Early Wednesday morning, way out there in the small town of Punxsutawney, a portly aging man in top hat and tails will unceremoniously yank a grumpy groundhog from his winter den and present it to a roaring crowd numbering in the tens of thousands. The man then will whisper to the groundhog in a secret, shared language, what he calls “Groundhogese”…

And, for the 136th year since 1886, Punxsutawney Phil, the most famous rodent besides a mouse named Mickey, will have predicted the weather. Happy Groundhog Day. While I write this on Friday and don’t yet know what he said, I’m gonna go out on a limb and say Phil tells the guy he sees his shadow (even if it is overcast) and we get six more weeks of winter. In this snowy, icy, bitter cold winter, he’d completely lose his credibility otherwise (like the groundhog has any, but you know…).

Though Phil’s batting average isn’t high—the National Climatic Data Center says his accuracy is only 39%, worse than a coin flip—his forecast of six more weeks of winter is the safe one. In 136 tries, that’s been his call more than 100 times. 

As a naturalist, however, I love a holiday named for an animal, and I’m tickled that the national media just might have made room among the top stories, like Russia on the cusp of invading the Ukraine and President Biden on the cusp of nominating a Black woman for the Supreme Court.

And I love that it’s based in some natural history.  Groundhogs—also called woodchucks—are in fact hibernators, sleeping the entire winter away in underground burrows, their heart rate plummeting from summer’s 80 beats per minute to winter’s five. Five beats per minute! In February, males arouse themselves from this slumber to scout their territory, searching for the dens of potential mates. Finished scouting, they go back to sleep for another month or so.

Pennsylvania Dutch farmers settling in the New World brought their German tradition of seeking out a hibernating animal—for them it was badgers, while Brits used hedgehogs—on February 2 for weather prognostications.  Coming here and seeing groundhogs roaming in February likely began the tradition of Groundhog Day.

But the choice of February 2 is no accident.
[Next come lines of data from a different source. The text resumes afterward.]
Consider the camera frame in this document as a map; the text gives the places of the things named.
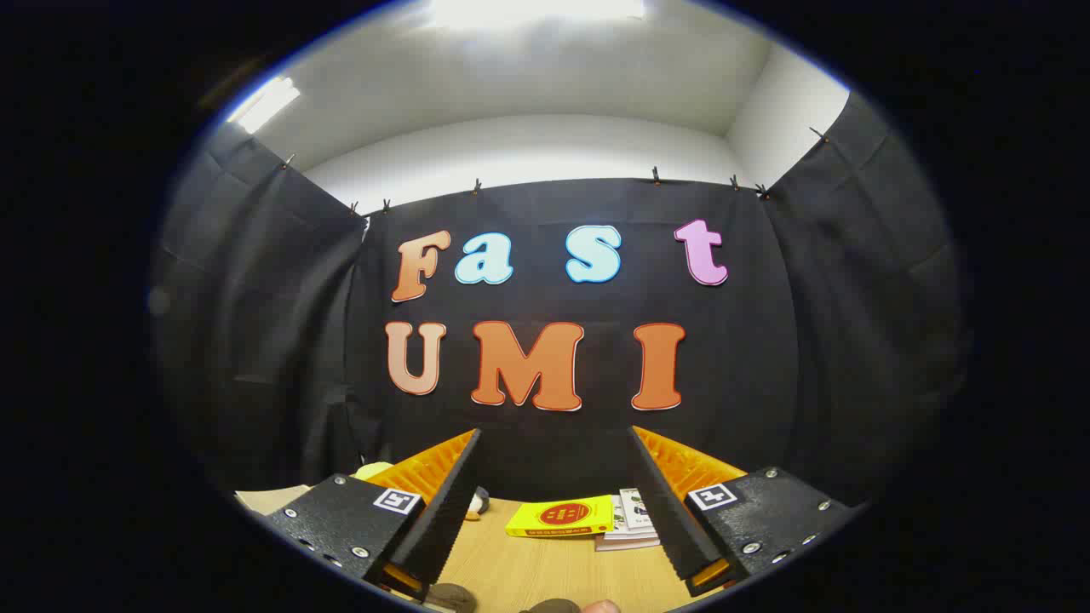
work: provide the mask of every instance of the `pink letter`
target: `pink letter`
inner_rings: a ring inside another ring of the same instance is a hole
[[[674,238],[685,242],[689,274],[701,285],[719,285],[727,280],[727,267],[712,262],[712,245],[723,244],[718,232],[708,232],[703,219],[693,219],[677,230]]]

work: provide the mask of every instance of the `stacked paper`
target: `stacked paper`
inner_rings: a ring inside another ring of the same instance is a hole
[[[621,490],[614,495],[614,529],[595,537],[594,551],[617,551],[661,544],[640,492]]]

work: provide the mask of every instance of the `black curtain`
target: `black curtain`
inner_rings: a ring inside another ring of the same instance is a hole
[[[233,123],[196,152],[173,194],[153,285],[185,443],[230,490],[358,467],[343,329],[366,220]]]
[[[845,501],[873,495],[934,440],[965,381],[964,257],[904,141],[852,93],[766,209],[799,338],[785,464]]]
[[[965,281],[936,195],[899,137],[855,94],[770,188],[635,179],[552,181],[450,194],[359,217],[233,125],[179,182],[156,284],[168,393],[220,484],[259,490],[397,461],[485,430],[482,484],[547,500],[627,486],[622,432],[638,424],[746,470],[778,465],[849,504],[873,495],[925,441],[960,385]],[[693,280],[673,232],[694,218],[723,236],[720,286]],[[574,284],[566,235],[613,225],[620,272]],[[420,299],[393,303],[398,245],[439,230],[451,245]],[[453,276],[471,237],[511,238],[513,276]],[[574,413],[510,398],[474,404],[474,323],[511,324],[529,351],[549,322],[585,330]],[[386,369],[389,321],[447,326],[427,396]],[[639,412],[644,323],[677,323],[680,406]]]

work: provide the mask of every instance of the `ceiling light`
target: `ceiling light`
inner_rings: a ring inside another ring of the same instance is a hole
[[[643,0],[433,0],[439,27],[511,27],[544,17],[573,21],[643,19]]]
[[[278,76],[262,85],[239,105],[231,117],[227,118],[227,121],[238,121],[239,125],[253,134],[296,97],[299,97],[299,89],[292,86],[292,81]]]

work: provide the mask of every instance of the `book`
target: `book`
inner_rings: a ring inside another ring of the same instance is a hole
[[[613,498],[609,494],[557,501],[523,503],[505,531],[512,537],[570,537],[598,534],[614,529]]]
[[[662,541],[658,540],[657,534],[644,539],[629,539],[623,541],[610,541],[605,537],[606,534],[597,534],[594,537],[594,551],[621,551],[626,549],[641,549],[663,544]]]
[[[615,540],[632,540],[632,539],[646,539],[657,537],[654,526],[647,528],[637,528],[631,529],[628,527],[628,522],[625,520],[625,508],[620,502],[620,495],[614,494],[610,496],[613,498],[614,505],[614,529],[611,532],[606,532],[603,538],[607,541]]]
[[[654,526],[651,524],[651,517],[647,515],[647,507],[643,506],[643,498],[640,497],[639,490],[635,488],[621,490],[620,502],[625,509],[625,522],[628,525],[629,531],[643,528],[654,529]]]
Those same German settlers also commemorated the Christian Candlemas, the day when clergy blessed and distributed candles to combat the dark of winter, and lighted candles were placed in windows. Candlemas comes at the exact midpoint between winter solstice and spring equinox, and superstition held that if the weather was fair this day, the second half of winter would be cold and stormy. “If Candlemas be fair and bright,” said the superstition, “winter has another flight. If Candlemas brings clouds and rain, winter will not come again.” 
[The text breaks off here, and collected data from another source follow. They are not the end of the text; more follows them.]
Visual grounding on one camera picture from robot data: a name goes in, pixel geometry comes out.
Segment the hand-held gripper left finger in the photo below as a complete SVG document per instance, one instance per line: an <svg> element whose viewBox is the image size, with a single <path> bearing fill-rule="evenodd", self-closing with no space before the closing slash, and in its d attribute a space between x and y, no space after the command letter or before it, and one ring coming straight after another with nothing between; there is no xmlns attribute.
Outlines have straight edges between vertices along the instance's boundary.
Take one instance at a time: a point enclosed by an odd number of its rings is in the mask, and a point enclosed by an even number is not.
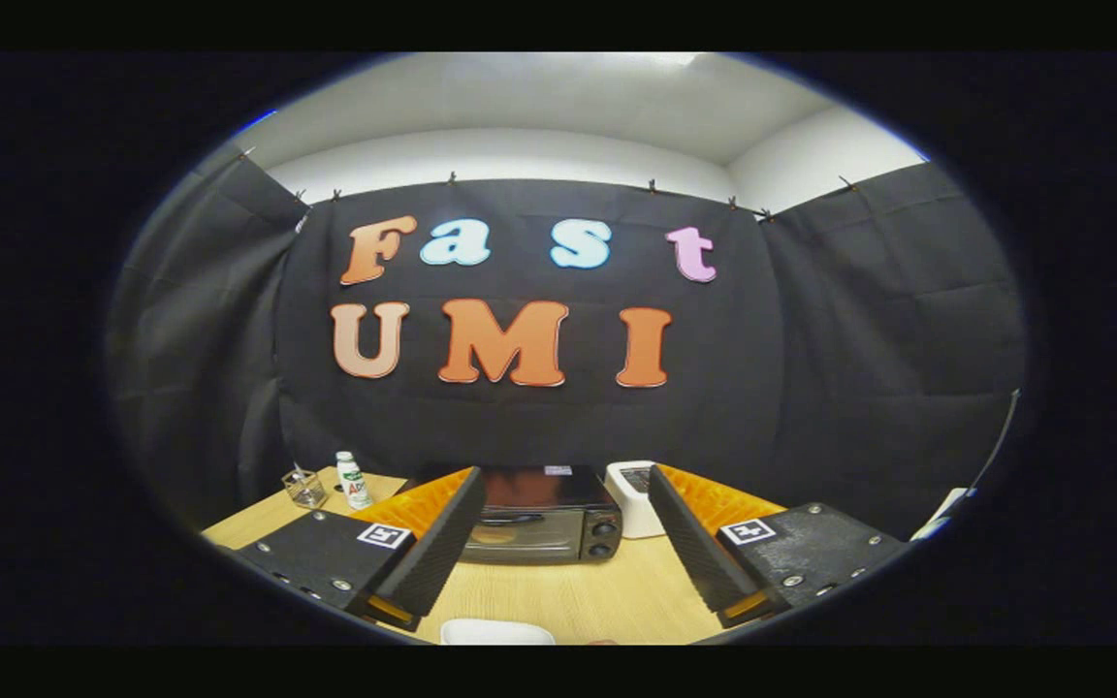
<svg viewBox="0 0 1117 698"><path fill-rule="evenodd" d="M306 514L233 554L319 604L416 631L461 560L485 501L483 468L472 465L364 511Z"/></svg>

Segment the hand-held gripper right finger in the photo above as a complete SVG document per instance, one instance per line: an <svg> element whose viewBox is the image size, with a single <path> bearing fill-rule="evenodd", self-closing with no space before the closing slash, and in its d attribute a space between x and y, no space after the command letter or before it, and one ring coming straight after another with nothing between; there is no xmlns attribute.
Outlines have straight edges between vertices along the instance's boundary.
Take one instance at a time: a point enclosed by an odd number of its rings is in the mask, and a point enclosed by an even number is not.
<svg viewBox="0 0 1117 698"><path fill-rule="evenodd" d="M727 630L814 604L906 546L832 505L784 508L674 465L649 468L648 496L688 579Z"/></svg>
Candlemas itself has an origin in the pagan celebration of Imbolc, one of four cross-quarter days, the halfway marks of seasons. Echoes of ancient cross-quarter holidays have stayed with us through the ages in May Day, Halloween, and Groundhog Day.

Today, we are halfway through winter, as farmers used to remind themselves by repeating the adage, “Groundhog Day, half your hay.” Pace yourself; make sure you’ve got enough for winter’s second half.

 

Seems there was a long-ago tug of war over which calendar would mark the seasons, one where cross-quarter days begin them, the other where solstices and equinoxes do. Midsummer’s Eve, another pre-Christian holiday captured so wonderfully by Shakespeare, occurs on the summer solstice, now the beginning of summer.  But way back when, the solstice was the midway point of the season.

Portions of that ancient calendar have stayed with us, embedded in our cultural DNA. When that top-hatted gentleman pulled Phil out of his burrow up there on Gobbler’s Knob, he reminded us of olden days when a completely different calendar ruled– and Wednesday was suddenly Imbolc, the very first day of Spring.

No matter what Phil called this week, let’s be honest: he’s got better chances of getting his prediction right than the Flyers have of winning the Stanley Cup. Paws down, sadly.

P.S. The name Punxsutawney is so evocative. I knew it had to be a Native American name, but only just last week checked into it. Turns out it’s a Lenape phrase meaning “town of mosquitoes.” Ssh, don’t tell the Chamber of Commerce– not quite the image they’d want to invoke.